Aber auch Unbekannte, die von umso bekannteren Künstlern verewigt wurden. Zum Beispiel minimalistische Zeichnungen von Olaf Gulbranson und David Hockney, die mit wenigen Strichen ihre Modelle charakterisieren, sowie Alberto Giacomettis „Portrait de Diego“ (1950), ein eher skizzenhaftes Porträt, das ein Suchen, ein buchstäbliches Kreisen des Künstlers sichtbar macht – Kunst erscheint hier als nicht endenwollender Prozess.

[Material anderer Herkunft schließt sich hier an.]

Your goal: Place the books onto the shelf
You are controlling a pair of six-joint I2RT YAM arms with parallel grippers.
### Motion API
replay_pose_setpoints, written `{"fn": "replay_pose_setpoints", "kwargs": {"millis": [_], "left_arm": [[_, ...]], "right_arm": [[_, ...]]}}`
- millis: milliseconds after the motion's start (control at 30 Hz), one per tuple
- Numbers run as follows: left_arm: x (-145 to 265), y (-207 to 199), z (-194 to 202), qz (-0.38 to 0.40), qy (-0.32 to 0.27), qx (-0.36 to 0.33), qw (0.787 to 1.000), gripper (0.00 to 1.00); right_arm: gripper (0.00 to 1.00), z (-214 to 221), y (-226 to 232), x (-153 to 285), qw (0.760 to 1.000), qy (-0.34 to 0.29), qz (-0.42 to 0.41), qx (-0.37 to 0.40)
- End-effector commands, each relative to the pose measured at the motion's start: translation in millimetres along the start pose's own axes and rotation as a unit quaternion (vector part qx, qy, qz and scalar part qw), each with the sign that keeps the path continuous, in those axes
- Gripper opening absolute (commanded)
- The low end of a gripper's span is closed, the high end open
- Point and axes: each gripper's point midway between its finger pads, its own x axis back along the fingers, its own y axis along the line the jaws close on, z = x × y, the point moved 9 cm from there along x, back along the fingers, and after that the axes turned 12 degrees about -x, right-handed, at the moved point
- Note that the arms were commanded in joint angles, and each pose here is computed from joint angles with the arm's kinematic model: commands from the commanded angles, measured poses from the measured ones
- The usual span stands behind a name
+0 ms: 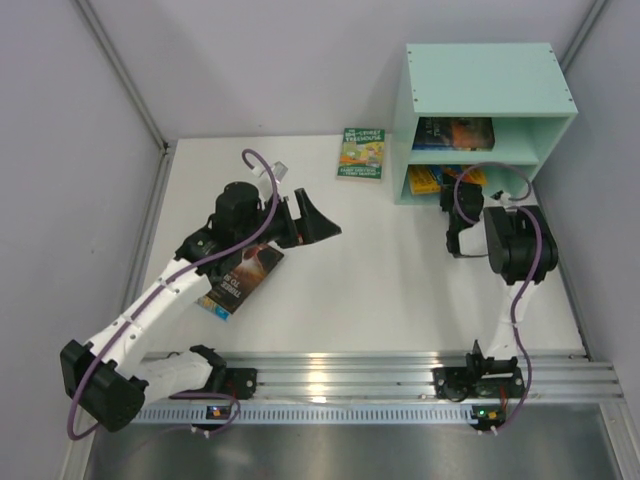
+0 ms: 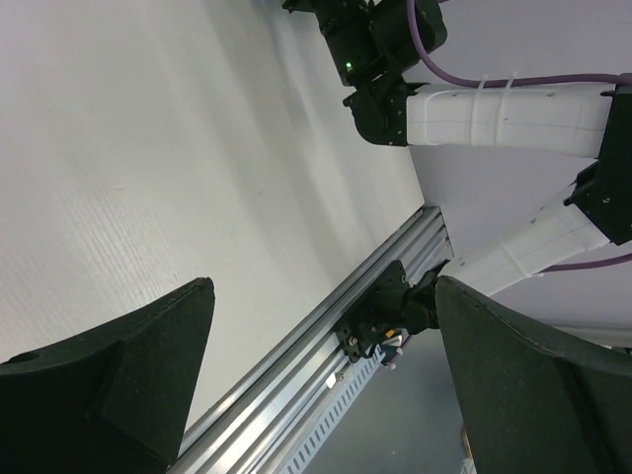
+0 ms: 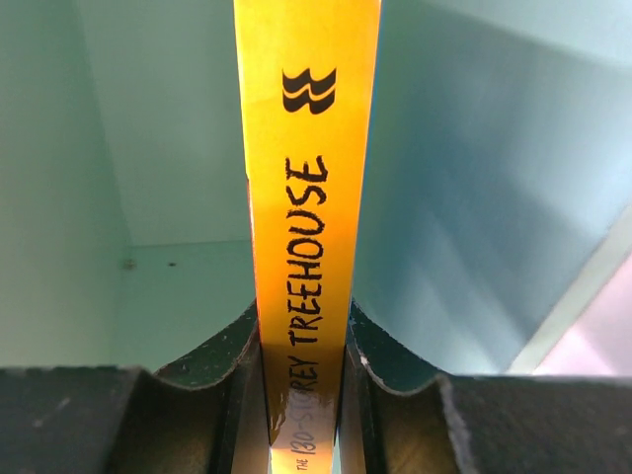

Besonders interessante Selbstporträts stammen von Ernst Ludwig Kirchner, wie etwa sein Holzschnitt „Melancholie der Berge“ (1929, siehe Bild), auf dem das Gesicht zur blauen Gebirgslandschaft wird. Dieses hängt neben Roy Lichtensteins Pop-Art-Druck, der sich stark an den Holzschnitten der Expressionisten orientiert. Bemerkenswert ist auch ein Kirchner-Porträt, das der Freund und Schüler Albert Müller angefertigt hat: Eine Radierung, die Kirchner nach dem Druck korrigierte. Bruce Nauman hat Studien zu seinem Körper gemacht – und zwar beim Grimassenziehen. Seine fünf Fotos korrespondieren mit Louis-Léopold Boillys „Ansammlung von 35 Köpfen“: Ein Kuriositätenkabinett grotesk verzerrter Fratzen.